[Docs] [txt|pdf] [Tracker] [Email] [Nits]

Versions: 00 draft-ietf-ipsecme-aes-ctr-ikev2

IPSECME                                                      NSS Murthy
Internet-Draft                                                Freescale
Intended status: Standard Track                              S.Shen
Expires: January 11, 2010                                     Huawei
                                                             Y.Mao
                                                              H3C
                                                           July 10, 2009


    Using Advanced Encryption Standard (AES) Counter Mode with IKEv2
                      draft-ipsecme-aes-ctr-ikev2-00

Status of this Memo

   This Internet-Draft is submitted to IETF in full conformance with the
   provisions of BCP 78 and BCP 79.

   Internet-Drafts are working documents of the Internet Engineering
   Task Force (IETF), its areas, and its working groups.  Note that
   other groups may also distribute working documents as Internet-
   Drafts.

   Internet-Drafts are draft documents valid for a maximum of six months
   and may be updated, replaced, or obsoleted by other documents at any
   time.  It is inappropriate to use Internet-Drafts as reference
   material or to cite them other than as "work in progress."

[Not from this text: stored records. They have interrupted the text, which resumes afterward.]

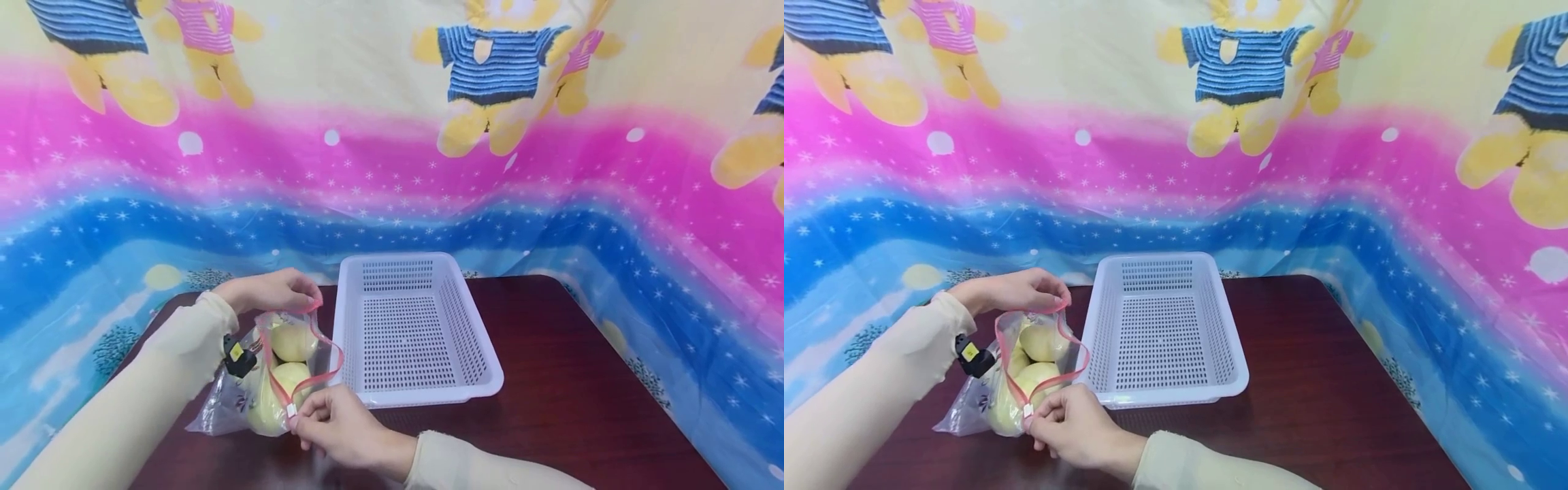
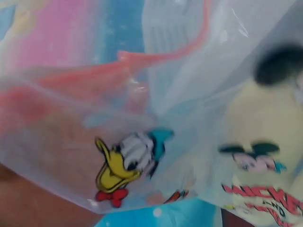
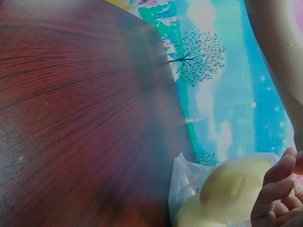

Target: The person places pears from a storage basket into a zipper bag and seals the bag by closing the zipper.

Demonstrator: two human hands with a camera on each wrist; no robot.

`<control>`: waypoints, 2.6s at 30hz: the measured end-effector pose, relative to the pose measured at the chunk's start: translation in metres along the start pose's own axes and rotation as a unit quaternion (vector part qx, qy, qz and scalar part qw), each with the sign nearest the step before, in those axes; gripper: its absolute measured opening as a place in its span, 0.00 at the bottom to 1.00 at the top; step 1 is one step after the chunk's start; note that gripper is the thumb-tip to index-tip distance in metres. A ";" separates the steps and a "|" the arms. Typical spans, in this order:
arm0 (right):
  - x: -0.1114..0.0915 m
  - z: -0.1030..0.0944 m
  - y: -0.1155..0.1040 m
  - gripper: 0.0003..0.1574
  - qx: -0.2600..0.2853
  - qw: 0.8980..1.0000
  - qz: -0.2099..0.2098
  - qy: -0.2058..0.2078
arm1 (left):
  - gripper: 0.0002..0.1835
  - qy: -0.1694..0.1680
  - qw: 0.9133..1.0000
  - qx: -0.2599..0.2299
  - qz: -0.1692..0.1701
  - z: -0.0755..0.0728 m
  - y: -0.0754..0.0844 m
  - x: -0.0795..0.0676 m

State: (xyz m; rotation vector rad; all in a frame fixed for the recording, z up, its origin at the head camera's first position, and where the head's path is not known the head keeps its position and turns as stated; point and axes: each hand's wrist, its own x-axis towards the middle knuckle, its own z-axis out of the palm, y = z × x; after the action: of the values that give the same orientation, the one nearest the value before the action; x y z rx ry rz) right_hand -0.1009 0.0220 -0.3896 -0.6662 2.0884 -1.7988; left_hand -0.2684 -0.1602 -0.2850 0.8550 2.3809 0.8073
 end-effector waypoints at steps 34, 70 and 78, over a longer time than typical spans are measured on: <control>0.031 -0.060 -0.051 0.11 -0.179 0.982 -0.058 0.036 | 0.09 0.306 0.934 -0.183 -0.040 -0.032 -0.058 -0.051; 0.069 -0.139 -0.054 0.08 -0.590 0.762 -0.245 0.106 | 0.03 0.536 0.657 -0.522 0.091 0.018 -0.050 -0.107; 0.074 -0.140 -0.051 0.07 -0.513 0.840 -0.135 0.112 | 0.05 0.560 0.645 -0.511 0.097 0.024 -0.050 -0.102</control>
State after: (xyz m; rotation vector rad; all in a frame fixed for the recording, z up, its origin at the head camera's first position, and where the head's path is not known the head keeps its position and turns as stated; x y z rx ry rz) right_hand -0.2276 0.0951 -0.3108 -1.0546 3.2179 -0.7008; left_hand -0.2035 -0.2531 -0.3106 -0.0082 1.8660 3.0161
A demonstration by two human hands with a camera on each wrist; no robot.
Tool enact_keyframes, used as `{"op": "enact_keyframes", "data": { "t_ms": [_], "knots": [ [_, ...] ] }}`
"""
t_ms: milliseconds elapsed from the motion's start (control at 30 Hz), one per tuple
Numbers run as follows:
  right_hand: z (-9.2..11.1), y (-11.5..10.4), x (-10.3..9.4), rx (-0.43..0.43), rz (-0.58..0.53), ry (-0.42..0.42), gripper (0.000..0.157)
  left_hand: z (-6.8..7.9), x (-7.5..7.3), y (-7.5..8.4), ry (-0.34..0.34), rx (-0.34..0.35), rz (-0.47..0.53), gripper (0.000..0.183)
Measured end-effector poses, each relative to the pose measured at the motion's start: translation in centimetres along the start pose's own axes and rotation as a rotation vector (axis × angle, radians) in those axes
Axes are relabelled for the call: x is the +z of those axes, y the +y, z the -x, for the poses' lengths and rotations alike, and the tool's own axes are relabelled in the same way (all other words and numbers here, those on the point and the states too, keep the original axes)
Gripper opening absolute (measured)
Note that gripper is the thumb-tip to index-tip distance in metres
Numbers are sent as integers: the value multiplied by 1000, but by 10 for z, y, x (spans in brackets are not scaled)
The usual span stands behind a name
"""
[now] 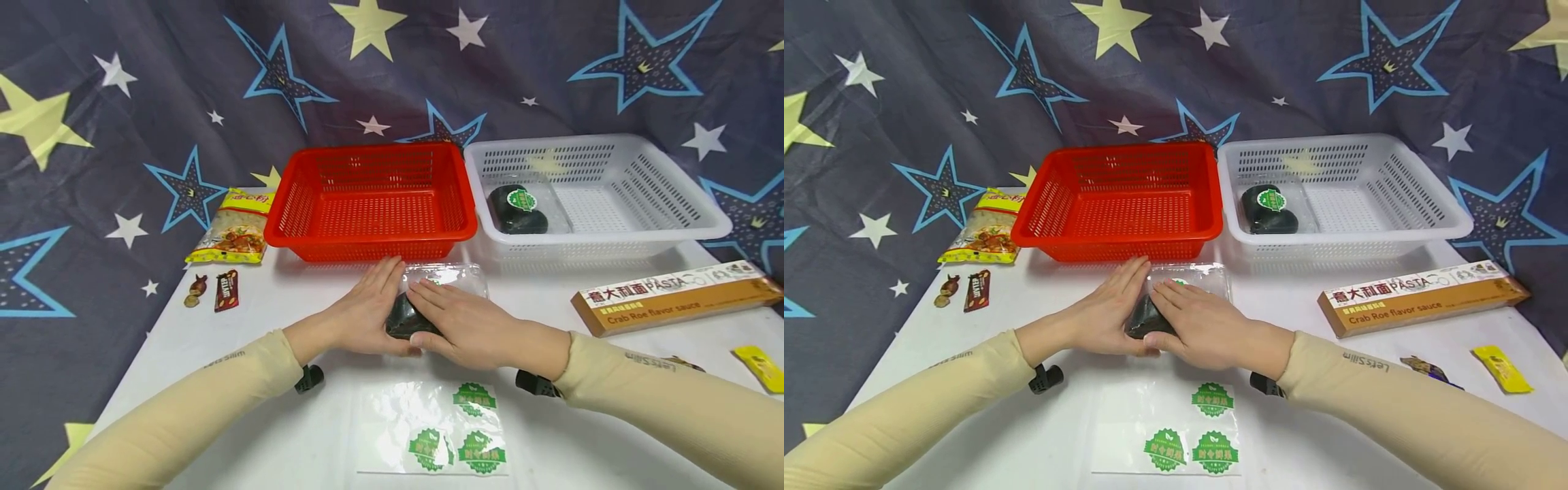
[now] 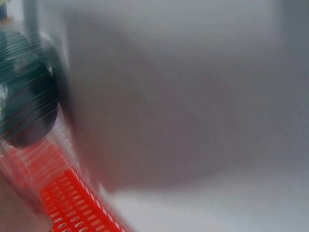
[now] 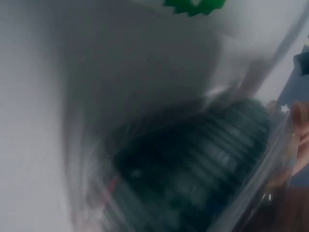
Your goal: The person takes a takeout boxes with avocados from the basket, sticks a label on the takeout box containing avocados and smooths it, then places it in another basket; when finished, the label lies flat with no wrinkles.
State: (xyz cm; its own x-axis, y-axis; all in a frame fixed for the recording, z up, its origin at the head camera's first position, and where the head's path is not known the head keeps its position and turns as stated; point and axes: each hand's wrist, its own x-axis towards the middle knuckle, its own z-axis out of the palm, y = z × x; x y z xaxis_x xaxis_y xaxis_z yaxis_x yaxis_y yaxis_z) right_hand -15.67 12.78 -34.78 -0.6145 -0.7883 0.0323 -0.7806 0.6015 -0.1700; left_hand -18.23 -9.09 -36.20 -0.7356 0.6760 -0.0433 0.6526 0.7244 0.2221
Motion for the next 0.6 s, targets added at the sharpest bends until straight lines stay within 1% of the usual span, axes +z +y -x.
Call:
{"op": "enact_keyframes", "data": {
  "t_ms": [100,167,433,600],
  "knots": [
    [-4,-4,2,34,-3,-5,76,0,0,0,3,-4,-4,127],
    [-5,-4,3,40,4,-12,78,1,0,0,-1,-15,-11,127],
    [5,-1,-2,-29,7,-43,75,1,1,2,1,-42,-17,128],
    [14,3,-3,-102,8,-28,72,1,-1,3,-11,-41,-11,128]
  ]
}}
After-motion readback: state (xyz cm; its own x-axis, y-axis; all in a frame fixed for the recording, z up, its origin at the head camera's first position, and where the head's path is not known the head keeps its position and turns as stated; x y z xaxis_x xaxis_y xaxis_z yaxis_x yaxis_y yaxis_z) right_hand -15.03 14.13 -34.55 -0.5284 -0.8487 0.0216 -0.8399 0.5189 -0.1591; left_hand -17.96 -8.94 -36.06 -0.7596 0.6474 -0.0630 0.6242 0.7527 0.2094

   The list of current Internet-Drafts can be accessed at
   http://www.ietf.org/ietf/1id-abstracts.txt.

   The list of Internet-Draft Shadow Directories can be accessed at
   http://www.ietf.org/shadow.html.

   This Internet-Draft will expire on January 11, 2010.

Copyright Notice

   Copyright (c) 2009 IETF Trust and the persons identified as the
   document authors.  All rights reserved.

   This document is subject to BCP 78 and the IETF Trust's Legal
   Provisions Relating to IETF Documents in effect on the date of
   publication of this document (http://trustee.ietf.org/license-info).
   Please review these documents carefully, as they describe your rights
   and restrictions with respect to this document.

Abstract

  This document describes the usage of Advanced Encryption Standard
  Counter Mode (AES-CTR), with an explicit initialization vector, by
  IKEv2 for encrypting IKE-SA and Child-SA negotiations.

Shen, et al.             Expires January 11, 2010                [Page 1]

Internet-Draft       draft-ipsecme-aes-ctr-ikev2-00            July 2009


Table of Contents

   1.  Introduction . . . . . . . . . . . . . . . . . . . . . . . . .  3
   2.  AES Counter Mode . . . . . . . . . . . . . . . . . . . . . . .  3
   3.  IKEv2 Encrypted Payload . . .. . . . . . . . . . . . . . . . .  3
     3.1 Initialization Vector(IV). . . . . . . . . . . . . . . . . .  4
     3.2 Integrity Checksum Data  . . . . . . . . . . . . . . . . . .  4
   4.  Counter Block Format. . . . . . . . . . . . . . . . . . . . . . 5
   5   IKEv2 Conventions. . . . . . . . . . . . . . . . . . . . . . .  5
     5.1 Keying Material and Nonces. . . . . . . . . . . . . . . . . . 5
     5.2 Encryption identifier. . . . . . . . . . . . . . . . . . . .  6
     5.3 Key Length Attribute . . . .. ... . . . . . . . . . . . . .   6
   6.  Security Considerations  . . . . . . . . . . . . . . . . . . .  6
   7.  IANA Considerations  . . . . . . . . . . . . . . . . . . . . .  6
   8.  References . . . . . . . . . . . . . . . . . . . . . . . . . .  6

   Authors' Addresses . . . . . . . . . . . . . . . . . . . . . . . .  7


Shen, et al.             Expires January 11, 2010                [Page 2]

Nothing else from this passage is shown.